» PROMPT:
Every line of the material is to be duplicated precisely.

═════ PROVIDED DATA ═════

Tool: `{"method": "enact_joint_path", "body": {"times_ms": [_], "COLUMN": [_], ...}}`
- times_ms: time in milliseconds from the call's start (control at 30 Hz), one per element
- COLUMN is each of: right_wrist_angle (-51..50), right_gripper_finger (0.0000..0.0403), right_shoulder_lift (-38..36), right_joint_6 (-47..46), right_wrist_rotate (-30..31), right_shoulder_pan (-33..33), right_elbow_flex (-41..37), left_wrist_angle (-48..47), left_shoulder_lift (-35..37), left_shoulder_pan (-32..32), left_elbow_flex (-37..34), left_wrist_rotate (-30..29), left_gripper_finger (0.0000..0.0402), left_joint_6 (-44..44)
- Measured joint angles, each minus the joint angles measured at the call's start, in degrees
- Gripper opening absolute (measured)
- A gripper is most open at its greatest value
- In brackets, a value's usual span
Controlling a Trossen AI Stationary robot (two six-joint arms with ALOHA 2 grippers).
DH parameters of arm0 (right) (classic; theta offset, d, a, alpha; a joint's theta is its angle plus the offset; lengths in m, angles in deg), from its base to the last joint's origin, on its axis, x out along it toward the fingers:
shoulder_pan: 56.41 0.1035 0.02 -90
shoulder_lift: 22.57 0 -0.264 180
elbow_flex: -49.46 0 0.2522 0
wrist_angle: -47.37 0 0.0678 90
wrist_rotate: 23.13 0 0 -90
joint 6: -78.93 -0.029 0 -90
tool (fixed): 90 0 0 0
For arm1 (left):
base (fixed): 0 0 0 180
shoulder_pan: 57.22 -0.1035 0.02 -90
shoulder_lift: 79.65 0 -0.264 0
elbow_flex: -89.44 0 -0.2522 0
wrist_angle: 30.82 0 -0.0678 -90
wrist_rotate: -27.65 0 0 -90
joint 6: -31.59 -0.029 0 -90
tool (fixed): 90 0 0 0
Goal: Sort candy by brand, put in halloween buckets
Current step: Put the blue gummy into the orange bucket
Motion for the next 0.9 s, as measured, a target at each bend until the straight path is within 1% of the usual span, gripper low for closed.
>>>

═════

» RESPONSE:
Tool: `{"method": "enact_joint_path", "body": {"times_ms": [_], "COLUMN": [_], ...}}`
- times_ms: time in milliseconds from the call's start (control at 30 Hz), one per element
- COLUMN is each of: right_wrist_angle (-51..50), right_gripper_finger (0.0000..0.0403), right_shoulder_lift (-38..36), right_joint_6 (-47..46), right_wrist_rotate (-30..31), right_shoulder_pan (-33..33), right_elbow_flex (-41..37), left_wrist_angle (-48..47), left_shoulder_lift (-35..37), left_shoulder_pan (-32..32), left_elbow_flex (-37..34), left_wrist_rotate (-30..29), left_gripper_finger (0.0000..0.0402), left_joint_6 (-44..44)
- Measured joint angles, each minus the joint angles measured at the call's start, in degrees
- Gripper opening absolute (measured)
- A gripper is most open at its greatest value
- In brackets, a value's usual span
Controlling a Trossen AI Stationary robot (two six-joint arms with ALOHA 2 grippers).
DH parameters of arm0 (right) (classic; theta offset, d, a, alpha; a joint's theta is its angle plus the offset; lengths in m, angles in deg), from its base to the last joint's origin, on its axis, x out along it toward the fingers:
shoulder_pan: 56.41 0.1035 0.02 -90
shoulder_lift: 22.57 0 -0.264 180
elbow_flex: -49.46 0 0.2522 0
wrist_angle: -47.37 0 0.0678 90
wrist_rotate: 23.13 0 0 -90
joint 6: -78.93 -0.029 0 -90
tool (fixed): 90 0 0 0
For arm1 (left):
base (fixed): 0 0 0 180
shoulder_pan: 57.22 -0.1035 0.02 -90
shoulder_lift: 79.65 0 -0.264 0
elbow_flex: -89.44 0 -0.2522 0
wrist_angle: 30.82 0 -0.0678 -90
wrist_rotate: -27.65 0 0 -90
joint 6: -31.59 -0.029 0 -90
tool (fixed): 90 0 0 0
Goal: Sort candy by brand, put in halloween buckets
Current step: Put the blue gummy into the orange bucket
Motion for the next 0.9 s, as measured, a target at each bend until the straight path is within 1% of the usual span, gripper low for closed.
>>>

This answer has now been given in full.